* [The problem] Go through the material below and count the lines with the string "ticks"; the number is the whole answer.

* [Data supplied]
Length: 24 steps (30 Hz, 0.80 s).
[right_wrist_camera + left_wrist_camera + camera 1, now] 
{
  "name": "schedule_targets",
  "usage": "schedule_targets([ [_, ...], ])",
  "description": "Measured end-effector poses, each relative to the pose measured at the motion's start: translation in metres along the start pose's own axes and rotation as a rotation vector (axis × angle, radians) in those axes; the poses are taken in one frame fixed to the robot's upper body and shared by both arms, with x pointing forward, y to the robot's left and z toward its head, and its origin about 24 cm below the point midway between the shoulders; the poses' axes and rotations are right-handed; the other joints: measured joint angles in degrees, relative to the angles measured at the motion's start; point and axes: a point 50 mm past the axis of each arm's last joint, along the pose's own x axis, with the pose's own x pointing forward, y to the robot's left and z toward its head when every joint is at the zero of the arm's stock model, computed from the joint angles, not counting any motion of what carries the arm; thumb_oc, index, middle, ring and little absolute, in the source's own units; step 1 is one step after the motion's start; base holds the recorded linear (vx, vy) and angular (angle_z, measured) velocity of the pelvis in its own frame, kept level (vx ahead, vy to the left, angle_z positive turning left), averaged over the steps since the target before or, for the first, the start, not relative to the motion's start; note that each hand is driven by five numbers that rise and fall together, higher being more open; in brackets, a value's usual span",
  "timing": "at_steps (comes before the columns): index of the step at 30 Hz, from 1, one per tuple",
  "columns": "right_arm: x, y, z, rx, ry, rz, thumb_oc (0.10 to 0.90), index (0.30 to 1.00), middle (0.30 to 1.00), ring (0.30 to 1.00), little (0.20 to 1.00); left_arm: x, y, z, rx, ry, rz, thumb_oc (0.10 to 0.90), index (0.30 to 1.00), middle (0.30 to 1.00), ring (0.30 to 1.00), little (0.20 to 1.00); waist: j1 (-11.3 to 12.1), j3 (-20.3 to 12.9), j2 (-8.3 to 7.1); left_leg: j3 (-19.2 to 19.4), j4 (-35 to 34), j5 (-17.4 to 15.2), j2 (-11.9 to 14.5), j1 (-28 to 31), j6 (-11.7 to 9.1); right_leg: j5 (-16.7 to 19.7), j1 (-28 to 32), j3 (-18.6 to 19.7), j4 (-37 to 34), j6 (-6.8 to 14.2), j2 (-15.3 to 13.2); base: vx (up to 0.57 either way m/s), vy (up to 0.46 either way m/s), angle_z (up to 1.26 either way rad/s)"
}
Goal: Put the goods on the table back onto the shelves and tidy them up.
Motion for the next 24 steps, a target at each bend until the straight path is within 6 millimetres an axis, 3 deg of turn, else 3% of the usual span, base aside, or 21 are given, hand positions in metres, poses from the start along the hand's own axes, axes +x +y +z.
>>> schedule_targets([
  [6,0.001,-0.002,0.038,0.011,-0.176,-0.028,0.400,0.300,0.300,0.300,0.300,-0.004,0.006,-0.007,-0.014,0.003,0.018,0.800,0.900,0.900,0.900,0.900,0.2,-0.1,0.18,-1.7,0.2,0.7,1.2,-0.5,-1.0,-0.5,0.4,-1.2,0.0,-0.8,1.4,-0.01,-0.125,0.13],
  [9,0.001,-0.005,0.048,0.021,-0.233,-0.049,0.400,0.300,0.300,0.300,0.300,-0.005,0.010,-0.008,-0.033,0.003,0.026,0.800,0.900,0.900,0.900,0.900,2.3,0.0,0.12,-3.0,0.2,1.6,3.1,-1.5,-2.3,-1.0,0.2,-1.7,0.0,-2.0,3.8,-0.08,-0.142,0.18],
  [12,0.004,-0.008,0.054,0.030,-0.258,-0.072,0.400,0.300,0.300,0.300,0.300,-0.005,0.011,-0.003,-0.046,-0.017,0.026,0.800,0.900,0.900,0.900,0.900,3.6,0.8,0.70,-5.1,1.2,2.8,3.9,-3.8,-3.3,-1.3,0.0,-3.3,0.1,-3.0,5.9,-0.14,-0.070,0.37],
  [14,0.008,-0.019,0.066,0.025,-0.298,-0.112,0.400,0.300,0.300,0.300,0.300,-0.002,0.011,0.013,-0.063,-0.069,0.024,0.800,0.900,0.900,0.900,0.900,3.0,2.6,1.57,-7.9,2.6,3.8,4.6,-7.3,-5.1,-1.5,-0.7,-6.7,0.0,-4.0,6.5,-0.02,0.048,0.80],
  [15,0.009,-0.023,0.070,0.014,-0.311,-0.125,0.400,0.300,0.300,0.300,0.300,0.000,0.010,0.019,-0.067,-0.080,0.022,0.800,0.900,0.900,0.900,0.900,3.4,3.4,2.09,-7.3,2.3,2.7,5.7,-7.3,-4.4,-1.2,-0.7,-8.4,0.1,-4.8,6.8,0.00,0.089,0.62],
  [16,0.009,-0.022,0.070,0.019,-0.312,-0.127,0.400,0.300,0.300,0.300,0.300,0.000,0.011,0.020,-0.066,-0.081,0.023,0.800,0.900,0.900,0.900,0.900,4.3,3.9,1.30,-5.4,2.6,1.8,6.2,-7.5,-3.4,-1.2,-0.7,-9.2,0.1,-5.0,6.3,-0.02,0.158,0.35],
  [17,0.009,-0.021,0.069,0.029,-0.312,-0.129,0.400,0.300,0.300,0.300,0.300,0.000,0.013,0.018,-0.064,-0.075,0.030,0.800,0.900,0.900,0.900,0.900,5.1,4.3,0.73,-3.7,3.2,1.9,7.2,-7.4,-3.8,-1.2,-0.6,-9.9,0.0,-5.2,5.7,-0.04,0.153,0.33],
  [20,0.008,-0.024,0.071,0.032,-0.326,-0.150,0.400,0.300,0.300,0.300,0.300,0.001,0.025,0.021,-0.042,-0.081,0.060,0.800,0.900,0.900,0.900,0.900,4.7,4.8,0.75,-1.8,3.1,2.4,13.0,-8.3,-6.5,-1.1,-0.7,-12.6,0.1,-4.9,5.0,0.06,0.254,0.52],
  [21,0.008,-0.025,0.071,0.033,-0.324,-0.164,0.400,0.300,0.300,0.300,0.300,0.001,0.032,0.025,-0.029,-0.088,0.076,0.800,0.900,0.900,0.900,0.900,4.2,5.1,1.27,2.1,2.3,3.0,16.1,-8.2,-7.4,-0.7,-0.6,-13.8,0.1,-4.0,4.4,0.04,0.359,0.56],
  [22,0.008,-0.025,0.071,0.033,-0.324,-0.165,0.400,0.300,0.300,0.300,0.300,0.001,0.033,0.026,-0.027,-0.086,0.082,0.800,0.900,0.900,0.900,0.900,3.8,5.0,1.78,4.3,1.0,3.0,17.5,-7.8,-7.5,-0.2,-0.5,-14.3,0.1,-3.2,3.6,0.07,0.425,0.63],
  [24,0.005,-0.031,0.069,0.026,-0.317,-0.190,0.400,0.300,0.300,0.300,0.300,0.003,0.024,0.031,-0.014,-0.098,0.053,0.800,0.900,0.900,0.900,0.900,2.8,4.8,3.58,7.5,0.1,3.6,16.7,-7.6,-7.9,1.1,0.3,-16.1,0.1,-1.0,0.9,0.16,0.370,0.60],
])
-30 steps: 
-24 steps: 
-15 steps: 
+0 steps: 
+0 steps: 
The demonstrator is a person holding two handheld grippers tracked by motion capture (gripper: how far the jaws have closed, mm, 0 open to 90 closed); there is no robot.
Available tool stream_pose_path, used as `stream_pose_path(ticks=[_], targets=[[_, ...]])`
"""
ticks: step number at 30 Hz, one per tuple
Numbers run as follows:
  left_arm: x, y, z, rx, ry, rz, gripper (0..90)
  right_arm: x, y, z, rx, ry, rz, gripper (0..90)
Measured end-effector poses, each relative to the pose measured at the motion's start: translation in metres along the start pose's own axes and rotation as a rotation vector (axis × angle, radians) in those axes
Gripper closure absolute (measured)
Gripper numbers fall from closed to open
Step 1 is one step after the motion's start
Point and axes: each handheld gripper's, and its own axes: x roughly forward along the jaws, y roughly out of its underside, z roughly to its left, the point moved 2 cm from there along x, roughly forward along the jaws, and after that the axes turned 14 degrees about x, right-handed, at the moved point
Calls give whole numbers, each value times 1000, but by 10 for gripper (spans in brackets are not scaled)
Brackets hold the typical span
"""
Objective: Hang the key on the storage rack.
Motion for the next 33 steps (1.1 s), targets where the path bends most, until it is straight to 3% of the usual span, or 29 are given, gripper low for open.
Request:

* [Result for this task] 2